Maybe the thought of incarceration helped fuel her appetite for the social whirl this summer. Enjoy your freedom while you have it, she might have told herself, when she was convicted on 5 March after a long trial. There will be no champagne in the clink.

Or has she just been in denial? By most accounts, Stewart has still not been able to grasp how one deal ­ a sale of all her shares in a biotech company a day before negative news about its future sent its stock price tumbling ­ landed her in so much trouble.

Before this, she was one of America's most-admired women, with television shows, a publishing empire and, most of all, a reputation. Today, Stewart is a convicted felon. In theory, she faces between 10 and 16 months in federal prison.

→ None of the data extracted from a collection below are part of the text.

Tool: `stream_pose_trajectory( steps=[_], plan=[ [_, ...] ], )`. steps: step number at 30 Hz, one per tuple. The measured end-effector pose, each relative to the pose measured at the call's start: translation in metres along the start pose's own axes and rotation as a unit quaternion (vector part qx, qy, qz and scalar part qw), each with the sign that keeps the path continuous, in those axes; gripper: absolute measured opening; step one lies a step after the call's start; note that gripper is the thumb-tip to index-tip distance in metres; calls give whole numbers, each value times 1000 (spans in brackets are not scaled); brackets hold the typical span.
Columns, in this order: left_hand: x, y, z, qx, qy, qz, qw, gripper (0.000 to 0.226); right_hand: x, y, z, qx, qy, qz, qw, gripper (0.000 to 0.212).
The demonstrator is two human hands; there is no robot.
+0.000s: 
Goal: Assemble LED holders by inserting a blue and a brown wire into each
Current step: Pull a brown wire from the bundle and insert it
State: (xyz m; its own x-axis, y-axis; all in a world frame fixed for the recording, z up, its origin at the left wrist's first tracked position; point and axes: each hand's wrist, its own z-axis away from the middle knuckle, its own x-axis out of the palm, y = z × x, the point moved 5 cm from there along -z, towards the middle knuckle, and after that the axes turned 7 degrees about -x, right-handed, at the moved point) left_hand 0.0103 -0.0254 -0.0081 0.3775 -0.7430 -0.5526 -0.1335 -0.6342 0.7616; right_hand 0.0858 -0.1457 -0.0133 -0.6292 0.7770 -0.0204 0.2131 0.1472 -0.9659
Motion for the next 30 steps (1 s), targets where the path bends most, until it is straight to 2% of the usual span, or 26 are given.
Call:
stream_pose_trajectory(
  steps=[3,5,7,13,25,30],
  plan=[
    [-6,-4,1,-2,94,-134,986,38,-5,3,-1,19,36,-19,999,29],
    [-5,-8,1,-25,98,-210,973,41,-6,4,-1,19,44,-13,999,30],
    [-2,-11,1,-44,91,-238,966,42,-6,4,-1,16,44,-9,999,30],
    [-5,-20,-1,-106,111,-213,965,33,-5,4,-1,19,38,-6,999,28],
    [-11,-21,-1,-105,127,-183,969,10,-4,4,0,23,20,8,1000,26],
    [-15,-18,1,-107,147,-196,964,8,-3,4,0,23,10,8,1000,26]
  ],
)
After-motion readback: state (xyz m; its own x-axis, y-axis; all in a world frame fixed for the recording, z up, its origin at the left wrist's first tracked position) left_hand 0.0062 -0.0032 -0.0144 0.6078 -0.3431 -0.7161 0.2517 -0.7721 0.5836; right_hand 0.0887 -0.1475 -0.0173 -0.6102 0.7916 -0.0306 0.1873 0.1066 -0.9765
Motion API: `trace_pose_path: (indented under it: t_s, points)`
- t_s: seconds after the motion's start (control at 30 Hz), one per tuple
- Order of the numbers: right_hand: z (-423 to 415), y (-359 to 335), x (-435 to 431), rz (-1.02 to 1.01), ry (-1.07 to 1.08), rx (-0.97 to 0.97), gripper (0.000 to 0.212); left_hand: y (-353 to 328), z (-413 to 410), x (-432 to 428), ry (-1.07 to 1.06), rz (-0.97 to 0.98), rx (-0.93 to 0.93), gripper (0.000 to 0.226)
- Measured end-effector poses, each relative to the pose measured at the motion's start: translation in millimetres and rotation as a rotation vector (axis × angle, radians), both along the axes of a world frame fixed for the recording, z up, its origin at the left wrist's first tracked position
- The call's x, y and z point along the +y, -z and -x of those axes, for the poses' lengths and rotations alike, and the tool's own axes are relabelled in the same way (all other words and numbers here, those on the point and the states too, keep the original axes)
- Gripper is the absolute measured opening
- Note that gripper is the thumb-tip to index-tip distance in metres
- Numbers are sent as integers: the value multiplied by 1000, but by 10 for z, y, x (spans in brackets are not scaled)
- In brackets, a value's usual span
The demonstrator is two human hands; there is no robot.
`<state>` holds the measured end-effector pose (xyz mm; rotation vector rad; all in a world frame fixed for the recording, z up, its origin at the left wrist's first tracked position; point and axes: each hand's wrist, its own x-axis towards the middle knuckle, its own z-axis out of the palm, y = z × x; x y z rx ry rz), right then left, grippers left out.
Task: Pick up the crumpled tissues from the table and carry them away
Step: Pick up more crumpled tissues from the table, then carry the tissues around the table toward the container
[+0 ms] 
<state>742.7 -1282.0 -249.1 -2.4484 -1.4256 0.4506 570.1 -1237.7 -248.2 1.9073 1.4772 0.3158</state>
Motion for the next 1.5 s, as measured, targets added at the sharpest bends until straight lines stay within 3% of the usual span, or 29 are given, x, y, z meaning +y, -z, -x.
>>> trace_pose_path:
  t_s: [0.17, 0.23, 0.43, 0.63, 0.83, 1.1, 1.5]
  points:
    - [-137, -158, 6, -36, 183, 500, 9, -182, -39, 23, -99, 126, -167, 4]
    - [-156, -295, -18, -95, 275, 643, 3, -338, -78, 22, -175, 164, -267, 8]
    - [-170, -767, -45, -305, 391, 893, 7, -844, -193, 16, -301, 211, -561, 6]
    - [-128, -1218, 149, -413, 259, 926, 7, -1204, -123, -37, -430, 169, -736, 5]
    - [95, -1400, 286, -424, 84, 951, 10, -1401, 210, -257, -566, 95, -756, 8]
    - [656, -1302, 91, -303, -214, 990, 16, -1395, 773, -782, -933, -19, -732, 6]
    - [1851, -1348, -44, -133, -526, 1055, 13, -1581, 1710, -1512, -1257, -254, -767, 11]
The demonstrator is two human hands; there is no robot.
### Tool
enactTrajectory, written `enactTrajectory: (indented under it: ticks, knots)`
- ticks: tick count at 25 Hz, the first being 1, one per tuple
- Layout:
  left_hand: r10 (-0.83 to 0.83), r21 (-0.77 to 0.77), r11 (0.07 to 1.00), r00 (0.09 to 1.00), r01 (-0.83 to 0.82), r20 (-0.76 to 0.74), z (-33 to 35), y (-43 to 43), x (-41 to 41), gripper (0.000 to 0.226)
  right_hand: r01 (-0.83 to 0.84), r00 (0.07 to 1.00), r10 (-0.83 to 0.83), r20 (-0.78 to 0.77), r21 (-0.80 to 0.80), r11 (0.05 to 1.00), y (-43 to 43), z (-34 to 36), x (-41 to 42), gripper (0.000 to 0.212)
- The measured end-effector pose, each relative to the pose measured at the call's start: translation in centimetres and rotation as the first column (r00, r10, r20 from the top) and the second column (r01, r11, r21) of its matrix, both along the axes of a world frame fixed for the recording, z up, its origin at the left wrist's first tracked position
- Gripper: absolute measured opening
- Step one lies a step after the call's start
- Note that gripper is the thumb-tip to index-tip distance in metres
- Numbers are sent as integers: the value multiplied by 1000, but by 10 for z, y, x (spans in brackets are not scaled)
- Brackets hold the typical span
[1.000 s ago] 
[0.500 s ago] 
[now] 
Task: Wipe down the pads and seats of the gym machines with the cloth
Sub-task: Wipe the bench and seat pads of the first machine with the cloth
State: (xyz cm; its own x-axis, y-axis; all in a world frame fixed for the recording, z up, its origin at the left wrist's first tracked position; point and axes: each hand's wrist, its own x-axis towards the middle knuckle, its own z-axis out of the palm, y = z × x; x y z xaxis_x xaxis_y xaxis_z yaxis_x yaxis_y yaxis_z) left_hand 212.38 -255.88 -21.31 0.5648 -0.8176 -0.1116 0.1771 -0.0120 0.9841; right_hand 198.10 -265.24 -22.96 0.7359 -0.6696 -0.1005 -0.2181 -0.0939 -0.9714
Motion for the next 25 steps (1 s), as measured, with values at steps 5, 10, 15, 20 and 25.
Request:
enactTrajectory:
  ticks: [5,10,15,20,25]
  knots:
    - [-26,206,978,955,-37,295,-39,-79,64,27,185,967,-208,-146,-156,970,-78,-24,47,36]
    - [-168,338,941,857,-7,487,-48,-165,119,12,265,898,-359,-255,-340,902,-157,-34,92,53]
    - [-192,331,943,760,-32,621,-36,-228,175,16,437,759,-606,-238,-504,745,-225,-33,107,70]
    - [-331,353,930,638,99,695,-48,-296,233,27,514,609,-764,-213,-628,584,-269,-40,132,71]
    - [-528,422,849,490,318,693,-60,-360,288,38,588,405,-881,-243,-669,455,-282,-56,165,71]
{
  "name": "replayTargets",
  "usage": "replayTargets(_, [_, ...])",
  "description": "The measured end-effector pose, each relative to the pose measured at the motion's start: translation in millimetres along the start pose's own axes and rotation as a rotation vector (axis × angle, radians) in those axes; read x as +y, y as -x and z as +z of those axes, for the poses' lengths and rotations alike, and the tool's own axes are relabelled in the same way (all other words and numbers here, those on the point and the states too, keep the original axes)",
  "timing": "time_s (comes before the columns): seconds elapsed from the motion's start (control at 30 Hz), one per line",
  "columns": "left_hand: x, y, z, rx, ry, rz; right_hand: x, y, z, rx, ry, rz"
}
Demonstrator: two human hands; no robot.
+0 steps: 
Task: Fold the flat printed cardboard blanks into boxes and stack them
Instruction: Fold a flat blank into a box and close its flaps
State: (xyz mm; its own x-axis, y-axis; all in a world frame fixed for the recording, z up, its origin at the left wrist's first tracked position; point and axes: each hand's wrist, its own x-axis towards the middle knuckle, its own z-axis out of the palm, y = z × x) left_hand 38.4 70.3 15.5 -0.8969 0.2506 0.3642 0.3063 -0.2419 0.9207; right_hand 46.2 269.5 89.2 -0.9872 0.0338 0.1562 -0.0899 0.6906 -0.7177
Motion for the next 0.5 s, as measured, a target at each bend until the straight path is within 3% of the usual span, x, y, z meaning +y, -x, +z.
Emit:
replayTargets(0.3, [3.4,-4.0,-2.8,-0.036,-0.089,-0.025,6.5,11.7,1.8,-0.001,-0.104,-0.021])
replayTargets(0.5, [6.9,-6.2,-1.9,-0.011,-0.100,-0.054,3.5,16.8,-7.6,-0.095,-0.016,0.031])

It is possible that Judge Miriam Cedarbaum, who presided over her trial, will show leniency, possibly giving her community service. But Jacob Frenkel, a former federal prosecutor in private practice in Washington DC, thinks Stewart could have at least a year in prison.

The former domestic goddess may have done herself no favours by celebrating the social season so visibly. Judges look for signs of remorse and repentance when delivering sentences, so hiding behind the well-cut hedges of her Connecticut mansion might have been wiser than posing for the paparazzi as she did at the New York premiere of Fahrenheit 9/11.

"She's not coming across well," Edward Hayes, a trial lawyer, told The New York Times. "It continues to be all about her and she never does say anything about the people who got hurt. There has been no exhibition of remorse."

Stewart could end up at a low-security prison in Danbury, Connecticut, where the hotelier, Leona Helmsley, was jailed for tax evasion (she said she thought taxes were paid only by "little people").

The US penitentiary system has harsher places, but life in Danbury would still be tough.Jail work pays 40 cents an hour; last year, Stewart earned $673 (£365) an hour.